Try it:
Using the listing below, show all lines that hold the word "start".
══════════════════════════════
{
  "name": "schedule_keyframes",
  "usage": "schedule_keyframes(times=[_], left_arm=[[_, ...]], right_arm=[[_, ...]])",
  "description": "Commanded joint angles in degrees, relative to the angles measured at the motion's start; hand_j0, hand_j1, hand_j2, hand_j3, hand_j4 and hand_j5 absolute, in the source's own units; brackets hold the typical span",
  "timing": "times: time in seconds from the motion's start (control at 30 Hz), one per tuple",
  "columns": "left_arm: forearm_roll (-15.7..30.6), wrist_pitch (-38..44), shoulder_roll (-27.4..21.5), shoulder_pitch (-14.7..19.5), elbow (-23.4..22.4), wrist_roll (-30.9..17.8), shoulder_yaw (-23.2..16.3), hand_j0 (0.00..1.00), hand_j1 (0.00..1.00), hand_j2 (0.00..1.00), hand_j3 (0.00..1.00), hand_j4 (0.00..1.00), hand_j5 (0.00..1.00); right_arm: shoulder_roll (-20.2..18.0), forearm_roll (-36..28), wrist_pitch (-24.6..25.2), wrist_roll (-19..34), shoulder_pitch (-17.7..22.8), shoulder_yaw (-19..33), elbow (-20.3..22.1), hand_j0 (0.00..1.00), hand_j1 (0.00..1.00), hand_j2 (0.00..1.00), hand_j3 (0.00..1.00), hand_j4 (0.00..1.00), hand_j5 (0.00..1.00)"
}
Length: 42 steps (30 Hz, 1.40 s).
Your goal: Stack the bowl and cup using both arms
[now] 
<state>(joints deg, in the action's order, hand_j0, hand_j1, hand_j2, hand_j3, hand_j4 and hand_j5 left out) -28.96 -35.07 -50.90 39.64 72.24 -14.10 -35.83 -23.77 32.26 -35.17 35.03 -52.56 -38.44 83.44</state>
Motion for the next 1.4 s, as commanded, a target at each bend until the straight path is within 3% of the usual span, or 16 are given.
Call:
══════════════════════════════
Your solution:
  "description": "Commanded joint angles in degrees, relative to the angles measured at the motion's start; hand_j0, hand_j1, hand_j2, hand_j3, hand_j4 and hand_j5 absolute, in the source's own units; brackets hold the typical span",
  "timing": "times: time in seconds from the motion's start (control at 30 Hz), one per tuple",

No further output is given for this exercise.